Bahwa, pendidikan hanyalah tempat singgah anak setelah rumah, ketimbang ruang tumbuh-kembang bagi jiwa mereka.

Padahal, kelas merupakan arena yang tidak kalah penting untuk dimenangkan. Malah justru, di situ pertarungan ideologi yang menentukan kesadaran kebangsaan dapat terlahir. Kelas adalah ruang di mana seseorang belajar banyak hal penting mengenai arti kebebasan, kesetaraan, dan martabat diri.

Paulo Freire, sang mahaguru pedagogi kritis dari Brazil, barangkali adalah yang pertama dan paling lantang menunjukkan hal itu. Baginya, pendidikan tidak pernah bebas nilai. Ia selalu mengandung di antara dua sisi: humanisasi atau dominasi.

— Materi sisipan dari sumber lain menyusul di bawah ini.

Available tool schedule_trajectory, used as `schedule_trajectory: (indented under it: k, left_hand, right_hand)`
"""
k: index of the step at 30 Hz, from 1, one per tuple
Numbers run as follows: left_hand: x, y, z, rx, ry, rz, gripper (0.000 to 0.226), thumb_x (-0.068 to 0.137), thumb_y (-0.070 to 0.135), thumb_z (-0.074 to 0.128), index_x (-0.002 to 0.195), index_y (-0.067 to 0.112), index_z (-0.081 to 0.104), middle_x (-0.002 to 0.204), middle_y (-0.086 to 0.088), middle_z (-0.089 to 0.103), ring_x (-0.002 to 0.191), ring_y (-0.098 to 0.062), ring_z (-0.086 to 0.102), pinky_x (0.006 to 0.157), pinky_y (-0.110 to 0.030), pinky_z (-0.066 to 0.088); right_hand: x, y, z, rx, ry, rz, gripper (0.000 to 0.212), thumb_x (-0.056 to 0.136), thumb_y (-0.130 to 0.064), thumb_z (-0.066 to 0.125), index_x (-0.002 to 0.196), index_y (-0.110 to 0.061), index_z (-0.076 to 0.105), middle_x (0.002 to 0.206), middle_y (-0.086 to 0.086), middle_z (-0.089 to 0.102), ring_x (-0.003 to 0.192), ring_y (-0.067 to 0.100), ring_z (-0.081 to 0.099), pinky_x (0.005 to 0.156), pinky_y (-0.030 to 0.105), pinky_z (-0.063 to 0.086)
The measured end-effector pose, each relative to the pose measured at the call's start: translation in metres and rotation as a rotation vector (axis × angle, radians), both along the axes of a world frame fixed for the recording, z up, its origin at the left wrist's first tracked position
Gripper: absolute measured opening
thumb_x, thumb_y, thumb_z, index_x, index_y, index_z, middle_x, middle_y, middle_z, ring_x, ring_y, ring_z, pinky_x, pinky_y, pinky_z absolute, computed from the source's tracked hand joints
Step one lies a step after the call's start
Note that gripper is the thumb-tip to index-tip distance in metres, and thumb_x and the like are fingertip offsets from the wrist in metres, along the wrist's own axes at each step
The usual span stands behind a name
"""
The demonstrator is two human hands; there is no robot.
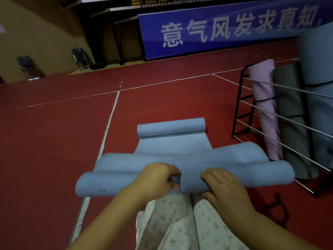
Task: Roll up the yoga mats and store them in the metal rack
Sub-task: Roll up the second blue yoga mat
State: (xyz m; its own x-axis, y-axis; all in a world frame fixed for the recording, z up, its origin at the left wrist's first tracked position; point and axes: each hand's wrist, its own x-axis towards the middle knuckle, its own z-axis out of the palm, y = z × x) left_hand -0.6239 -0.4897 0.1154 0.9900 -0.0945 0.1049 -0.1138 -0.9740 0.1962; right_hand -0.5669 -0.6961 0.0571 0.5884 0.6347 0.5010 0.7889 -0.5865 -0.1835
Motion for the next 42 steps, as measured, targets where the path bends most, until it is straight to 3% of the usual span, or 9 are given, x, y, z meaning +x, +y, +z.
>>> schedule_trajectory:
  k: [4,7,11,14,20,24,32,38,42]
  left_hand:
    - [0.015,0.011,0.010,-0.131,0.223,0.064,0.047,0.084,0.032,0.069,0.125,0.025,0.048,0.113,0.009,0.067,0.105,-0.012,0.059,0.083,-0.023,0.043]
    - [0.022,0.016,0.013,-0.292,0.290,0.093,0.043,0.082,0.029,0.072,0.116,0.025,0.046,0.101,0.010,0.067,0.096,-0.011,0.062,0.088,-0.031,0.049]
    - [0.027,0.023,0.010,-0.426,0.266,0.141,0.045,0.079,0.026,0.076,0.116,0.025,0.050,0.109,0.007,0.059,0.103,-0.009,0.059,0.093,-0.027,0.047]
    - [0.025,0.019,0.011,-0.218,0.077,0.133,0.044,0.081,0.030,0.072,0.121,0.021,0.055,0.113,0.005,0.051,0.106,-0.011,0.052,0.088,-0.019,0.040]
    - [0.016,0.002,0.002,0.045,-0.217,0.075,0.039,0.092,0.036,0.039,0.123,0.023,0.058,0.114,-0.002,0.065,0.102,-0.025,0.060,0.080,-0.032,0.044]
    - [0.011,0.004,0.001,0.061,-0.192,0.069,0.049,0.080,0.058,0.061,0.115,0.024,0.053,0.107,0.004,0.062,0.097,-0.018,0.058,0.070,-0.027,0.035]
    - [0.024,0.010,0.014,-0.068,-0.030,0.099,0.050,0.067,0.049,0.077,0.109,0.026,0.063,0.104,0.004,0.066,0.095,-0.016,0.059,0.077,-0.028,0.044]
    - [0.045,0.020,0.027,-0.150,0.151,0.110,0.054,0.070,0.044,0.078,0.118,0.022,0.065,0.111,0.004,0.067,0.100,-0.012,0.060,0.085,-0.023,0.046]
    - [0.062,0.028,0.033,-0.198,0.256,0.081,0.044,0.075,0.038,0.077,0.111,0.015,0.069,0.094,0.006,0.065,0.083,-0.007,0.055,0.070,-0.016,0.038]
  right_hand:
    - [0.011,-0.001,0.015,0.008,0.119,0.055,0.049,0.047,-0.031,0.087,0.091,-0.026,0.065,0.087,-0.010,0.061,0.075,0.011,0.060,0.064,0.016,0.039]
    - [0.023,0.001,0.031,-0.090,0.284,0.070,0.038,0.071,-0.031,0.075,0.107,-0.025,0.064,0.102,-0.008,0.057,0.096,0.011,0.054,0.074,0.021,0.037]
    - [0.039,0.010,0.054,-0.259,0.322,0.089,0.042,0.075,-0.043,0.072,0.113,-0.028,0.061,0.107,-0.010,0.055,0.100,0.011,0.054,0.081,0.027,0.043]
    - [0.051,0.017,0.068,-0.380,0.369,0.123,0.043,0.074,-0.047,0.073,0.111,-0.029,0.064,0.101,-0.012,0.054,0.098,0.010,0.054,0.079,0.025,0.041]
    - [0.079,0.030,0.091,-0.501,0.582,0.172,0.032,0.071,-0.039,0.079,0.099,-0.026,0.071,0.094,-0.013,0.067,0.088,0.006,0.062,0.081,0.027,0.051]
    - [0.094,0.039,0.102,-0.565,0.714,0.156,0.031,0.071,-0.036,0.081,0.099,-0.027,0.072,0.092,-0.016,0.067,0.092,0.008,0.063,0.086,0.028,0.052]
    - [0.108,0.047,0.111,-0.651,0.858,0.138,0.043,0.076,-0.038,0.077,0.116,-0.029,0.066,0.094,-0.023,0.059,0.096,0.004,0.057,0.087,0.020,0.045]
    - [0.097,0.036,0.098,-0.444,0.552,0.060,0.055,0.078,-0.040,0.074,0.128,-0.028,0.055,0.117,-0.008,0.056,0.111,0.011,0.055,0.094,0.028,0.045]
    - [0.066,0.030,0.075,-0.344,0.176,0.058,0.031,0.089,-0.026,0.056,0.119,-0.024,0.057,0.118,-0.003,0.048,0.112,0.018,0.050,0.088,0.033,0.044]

Pendidikan kolonial sudah pasti menginginkan yang terakhir.

Pakar sejarah sendiri sering tenggelam dalam bias itu. Pendidikan lebih dilihat sebagai wilayah periferal. Kemerdekaan, bagi mereka, merupakan buah kerja keras para jenderal tempur dan diplomat ulung. Padahal darimana ide tentang merdeka itu hadir bila bukan dari kelas tempat jiwa-jiwa merdeka dihargai suaranya?

Formasi Kesadaran Kritis Guru

Agus Suwignyo, berargumen bahwa kesadaran guru mengenai realitas sosial yang menindas dan perlunya aksi kritis untuk mengatasinya telah muncul jauh sebelum mereka berprofesi. Kesadaran ini bahkan telah lahir ketika guru masih belia; ketika terbentur kenyataan bahwa kehidupan di tanah jajahan adalah kehidupan buangan.

Baca Juga  Emmanuel Macron dan Islamofobia

Kehidupan yang penuh dengan penyesuaian terhadap ketimpangan sistematis atas dasar ras. Sementara jauh dalam lubuk hati mereka sadar bahwa mereka tidak jauh berbeda dengan Belanda. Ini hanya soal pecundang dan pemenang dalam sebuah perang, bukan karakteristik permanen yang melekat di dalam darah mereka.

Lagi-lagi, menurut Freire, hanya mereka yang ditindas yang benar-benar dapat terlahir sebagai pembebas bagi diri mereka yang tertindas. Mengapa tidak? Karena merekalah yang mengerti perihnya ketertindasan.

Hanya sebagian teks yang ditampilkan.